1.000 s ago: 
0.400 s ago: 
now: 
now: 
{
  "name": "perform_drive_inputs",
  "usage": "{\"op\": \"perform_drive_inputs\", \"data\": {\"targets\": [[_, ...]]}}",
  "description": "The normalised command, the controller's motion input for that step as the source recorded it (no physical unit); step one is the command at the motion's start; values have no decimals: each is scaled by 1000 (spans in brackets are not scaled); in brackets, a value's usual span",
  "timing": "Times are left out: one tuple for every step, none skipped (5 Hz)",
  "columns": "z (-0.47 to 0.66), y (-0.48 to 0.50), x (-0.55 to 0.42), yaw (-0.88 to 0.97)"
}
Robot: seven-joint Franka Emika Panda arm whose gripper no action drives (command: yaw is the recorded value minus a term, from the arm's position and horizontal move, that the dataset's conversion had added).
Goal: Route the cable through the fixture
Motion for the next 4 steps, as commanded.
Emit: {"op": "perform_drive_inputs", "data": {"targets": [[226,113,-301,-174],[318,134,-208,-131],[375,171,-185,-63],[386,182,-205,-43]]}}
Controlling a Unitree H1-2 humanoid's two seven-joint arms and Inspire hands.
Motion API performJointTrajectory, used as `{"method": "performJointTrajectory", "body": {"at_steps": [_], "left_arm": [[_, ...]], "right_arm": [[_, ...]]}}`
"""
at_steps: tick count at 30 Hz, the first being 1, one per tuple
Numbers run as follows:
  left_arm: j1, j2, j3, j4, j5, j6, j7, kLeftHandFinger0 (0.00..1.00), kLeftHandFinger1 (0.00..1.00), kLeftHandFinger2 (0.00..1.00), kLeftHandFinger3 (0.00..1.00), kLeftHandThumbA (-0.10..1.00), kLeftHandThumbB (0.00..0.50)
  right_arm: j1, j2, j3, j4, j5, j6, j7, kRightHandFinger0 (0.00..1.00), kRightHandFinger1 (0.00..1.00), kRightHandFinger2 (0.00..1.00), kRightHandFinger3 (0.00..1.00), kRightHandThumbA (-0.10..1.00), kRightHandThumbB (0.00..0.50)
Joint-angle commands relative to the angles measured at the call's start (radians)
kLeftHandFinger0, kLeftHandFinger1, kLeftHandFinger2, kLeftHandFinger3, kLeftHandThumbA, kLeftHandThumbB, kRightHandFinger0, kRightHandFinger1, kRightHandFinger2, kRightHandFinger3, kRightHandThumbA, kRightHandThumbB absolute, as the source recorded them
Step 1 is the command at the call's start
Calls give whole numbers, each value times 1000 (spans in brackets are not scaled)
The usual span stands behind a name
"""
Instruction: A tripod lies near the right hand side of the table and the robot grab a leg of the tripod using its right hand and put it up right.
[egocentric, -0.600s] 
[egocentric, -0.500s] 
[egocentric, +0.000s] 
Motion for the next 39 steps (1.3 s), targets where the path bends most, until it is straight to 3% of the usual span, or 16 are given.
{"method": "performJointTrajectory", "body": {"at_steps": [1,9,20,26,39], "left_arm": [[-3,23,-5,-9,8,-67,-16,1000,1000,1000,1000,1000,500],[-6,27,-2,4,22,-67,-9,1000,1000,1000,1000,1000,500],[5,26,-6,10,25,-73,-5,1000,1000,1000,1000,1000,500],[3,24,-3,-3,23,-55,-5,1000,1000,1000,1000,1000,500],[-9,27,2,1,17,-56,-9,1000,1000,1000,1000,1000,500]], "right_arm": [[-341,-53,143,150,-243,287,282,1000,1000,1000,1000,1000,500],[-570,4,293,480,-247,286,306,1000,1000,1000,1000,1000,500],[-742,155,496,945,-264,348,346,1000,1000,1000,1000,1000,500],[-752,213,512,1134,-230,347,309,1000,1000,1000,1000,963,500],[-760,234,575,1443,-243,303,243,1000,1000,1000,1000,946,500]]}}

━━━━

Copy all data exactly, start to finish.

1.000 s ago: 
0.400 s ago: 
now: 
now: 
{
  "name": "perform_drive_inputs",
  "usage": "{\"op\": \"perform_drive_inputs\", \"data\": {\"targets\": [[_, ...]]}}",
  "description": "The normalised command, the controller's motion input for that step as the source recorded it (no physical unit); step one is the command at the motion's start; values have no decimals: each is scaled by 1000 (spans in brackets are not scaled); in brackets, a value's usual span",
  "timing": "Times are left out: one tuple for every step, none skipped (5 Hz)",
  "columns": "z (-0.47 to 0.66), y (-0.48 to 0.50), x (-0.55 to 0.42), yaw (-0.88 to 0.97)"
}
Robot: seven-joint Franka Emika Panda arm whose gripper no action drives (command: yaw is the recorded value minus a term, from the arm's position and horizontal move, that the dataset's conversion had added).
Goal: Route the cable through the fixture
Motion for the next 4 steps, as commanded.
Emit: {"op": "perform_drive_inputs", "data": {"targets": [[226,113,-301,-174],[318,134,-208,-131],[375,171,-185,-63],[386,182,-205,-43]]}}
Controlling a Unitree H1-2 humanoid's two seven-joint arms and Inspire hands.
Motion API performJointTrajectory, used as `{"method": "performJointTrajectory", "body": {"at_steps": [_], "left_arm": [[_, ...]], "right_arm": [[_, ...]]}}`
"""
at_steps: tick count at 30 Hz, the first being 1, one per tuple
Numbers run as follows:
  left_arm: j1, j2, j3, j4, j5, j6, j7, kLeftHandFinger0 (0.00..1.00), kLeftHandFinger1 (0.00..1.00), kLeftHandFinger2 (0.00..1.00), kLeftHandFinger3 (0.00..1.00), kLeftHandThumbA (-0.10..1.00), kLeftHandThumbB (0.00..0.50)
  right_arm: j1, j2, j3, j4, j5, j6, j7, kRightHandFinger0 (0.00..1.00), kRightHandFinger1 (0.00..1.00), kRightHandFinger2 (0.00..1.00), kRightHandFinger3 (0.00..1.00), kRightHandThumbA (-0.10..1.00), kRightHandThumbB (0.00..0.50)
Joint-angle commands relative to the angles measured at the call's start (radians)
kLeftHandFinger0, kLeftHandFinger1, kLeftHandFinger2, kLeftHandFinger3, kLeftHandThumbA, kLeftHandThumbB, kRightHandFinger0, kRightHandFinger1, kRightHandFinger2, kRightHandFinger3, kRightHandThumbA, kRightHandThumbB absolute, as the source recorded them
Step 1 is the command at the call's start
Calls give whole numbers, each value times 1000 (spans in brackets are not scaled)
The usual span stands behind a name
"""
Instruction: A tripod lies near the right hand side of the table and the robot grab a leg of the tripod using its right hand and put it up right.
[egocentric, -0.600s] 
[egocentric, -0.500s] 
[egocentric, +0.000s] 
Motion for the next 39 steps (1.3 s), targets where the path bends most, until it is straight to 3% of the usual span, or 16 are given.
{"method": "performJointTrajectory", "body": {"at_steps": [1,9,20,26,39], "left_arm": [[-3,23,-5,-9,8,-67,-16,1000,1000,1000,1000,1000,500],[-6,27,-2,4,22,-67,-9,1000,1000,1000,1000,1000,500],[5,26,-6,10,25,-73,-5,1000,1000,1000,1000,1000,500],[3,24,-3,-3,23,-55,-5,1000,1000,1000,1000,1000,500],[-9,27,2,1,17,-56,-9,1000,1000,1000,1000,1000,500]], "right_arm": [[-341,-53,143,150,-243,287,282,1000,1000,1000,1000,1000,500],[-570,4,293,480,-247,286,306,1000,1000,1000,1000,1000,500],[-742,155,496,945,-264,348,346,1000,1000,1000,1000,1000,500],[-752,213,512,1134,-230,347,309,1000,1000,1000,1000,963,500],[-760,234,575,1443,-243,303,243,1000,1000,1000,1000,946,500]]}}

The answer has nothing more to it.